GIVING THE CONDEMNED A VOICE IN THEIR EXECUTION
On June 29, 2015, the Supreme Court of the United States of America held, in Glossip v. Gross, that the State of Oklahoma’s protocol for the execution of death row inmates was constitutional. The challenge was brought by 3 death row inmates (“petitioners”) in the wake of the “Lockett” execution. Clayton Lockett was executed by lethal injection. The drugs administered to bring about his execution initially failed. Apparently unconscious, he awoke, wrestling against the restraints that had been applied, stating “this shit is fucking with my mind” and “the drugs aren’t working”. The state executioners then lowered the blinds and allegedly halted the execution, yet 10 minutes later, 40 minutes after the execution began, Lockett was pronounced dead.

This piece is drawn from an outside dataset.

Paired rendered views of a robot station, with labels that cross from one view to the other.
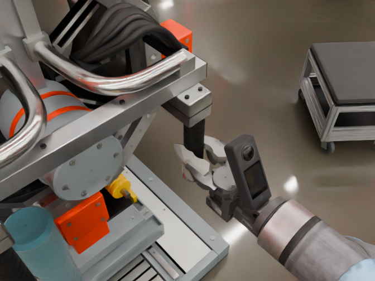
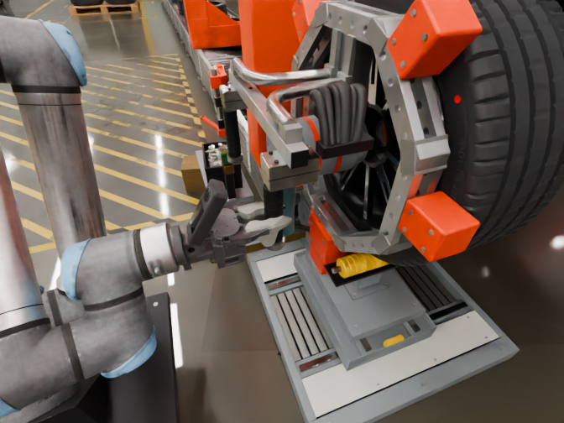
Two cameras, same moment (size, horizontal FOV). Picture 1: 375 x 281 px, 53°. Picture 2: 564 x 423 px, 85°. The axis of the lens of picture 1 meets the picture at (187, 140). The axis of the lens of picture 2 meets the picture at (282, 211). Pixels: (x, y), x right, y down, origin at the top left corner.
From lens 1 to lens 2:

Justice Samuel Alito wrote the Court’s rather caustic controlling opinion. He essentially held that the state has no obligation to develop a protocol ensuring a painless death, and that further, the 3 death row inmates had failed to show that a better alternative existed. It seems inconceivable to charge a condemned person with the responsibility of showing that there exists a more humane way to bring it about. It seems inconceivable that a society claiming to be civilized would have any confidence in any “death protocol” given compelling evidence of botched executions.
Justice Alito went to great pains to provide the facts of the murders the 3 petitioners had committed. They are chilling indeed, but not as chilling as the spectre of a court condoning a violent death associated with a state-sponsored execution. There is an alternative. Life imprisonment is enough.